### Brief
Which lines below hold the word "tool"? Report each one.

### Data section
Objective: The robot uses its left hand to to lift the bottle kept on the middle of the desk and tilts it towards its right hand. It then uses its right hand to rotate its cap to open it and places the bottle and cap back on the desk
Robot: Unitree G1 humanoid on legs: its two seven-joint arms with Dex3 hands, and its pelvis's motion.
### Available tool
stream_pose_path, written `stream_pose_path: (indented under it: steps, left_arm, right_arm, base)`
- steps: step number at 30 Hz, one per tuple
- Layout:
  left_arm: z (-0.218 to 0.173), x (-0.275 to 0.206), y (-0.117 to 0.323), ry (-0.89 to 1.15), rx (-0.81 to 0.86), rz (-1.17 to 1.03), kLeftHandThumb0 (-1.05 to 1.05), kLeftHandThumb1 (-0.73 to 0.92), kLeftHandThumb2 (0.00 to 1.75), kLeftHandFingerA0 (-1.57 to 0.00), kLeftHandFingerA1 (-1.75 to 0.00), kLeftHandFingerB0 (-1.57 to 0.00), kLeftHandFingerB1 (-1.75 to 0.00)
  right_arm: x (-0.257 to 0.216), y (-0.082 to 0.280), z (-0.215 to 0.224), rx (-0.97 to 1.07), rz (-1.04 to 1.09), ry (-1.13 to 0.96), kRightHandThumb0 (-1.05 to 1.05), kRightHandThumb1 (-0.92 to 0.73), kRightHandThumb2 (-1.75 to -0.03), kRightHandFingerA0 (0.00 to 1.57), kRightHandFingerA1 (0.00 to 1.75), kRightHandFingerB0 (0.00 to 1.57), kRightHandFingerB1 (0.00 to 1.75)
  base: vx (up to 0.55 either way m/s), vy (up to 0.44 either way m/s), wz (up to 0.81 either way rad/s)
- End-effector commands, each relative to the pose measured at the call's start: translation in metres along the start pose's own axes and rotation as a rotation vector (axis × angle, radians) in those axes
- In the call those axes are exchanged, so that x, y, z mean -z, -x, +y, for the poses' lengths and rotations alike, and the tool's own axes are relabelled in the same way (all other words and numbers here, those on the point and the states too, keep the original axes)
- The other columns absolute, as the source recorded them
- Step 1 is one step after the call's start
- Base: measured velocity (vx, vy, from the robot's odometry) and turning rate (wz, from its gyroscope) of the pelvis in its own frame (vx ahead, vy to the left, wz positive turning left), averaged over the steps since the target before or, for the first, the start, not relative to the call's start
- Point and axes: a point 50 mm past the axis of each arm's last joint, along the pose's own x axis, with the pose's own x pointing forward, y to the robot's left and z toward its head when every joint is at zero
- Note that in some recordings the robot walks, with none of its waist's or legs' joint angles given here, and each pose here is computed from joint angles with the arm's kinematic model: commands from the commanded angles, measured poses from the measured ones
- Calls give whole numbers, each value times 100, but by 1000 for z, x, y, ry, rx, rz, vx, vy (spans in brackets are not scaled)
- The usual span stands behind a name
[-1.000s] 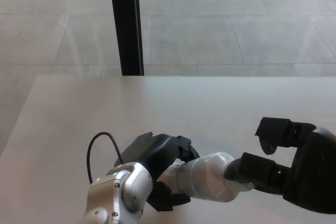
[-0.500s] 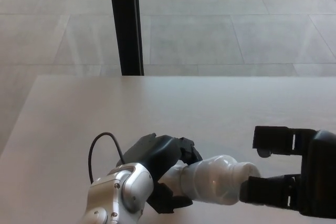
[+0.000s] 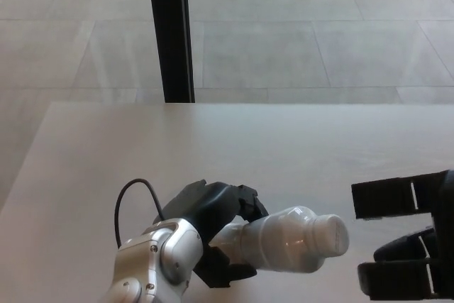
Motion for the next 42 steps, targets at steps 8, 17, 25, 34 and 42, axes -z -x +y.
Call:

### Answer to the exercise
### Available tool
- In the call those axes are exchanged, so that x, y, z mean -z, -x, +y, for the poses' lengths and rotations alike, and the tool's own axes are relabelled in the same way (all other words and numbers here, those on the point and the states too, keep the original axes)

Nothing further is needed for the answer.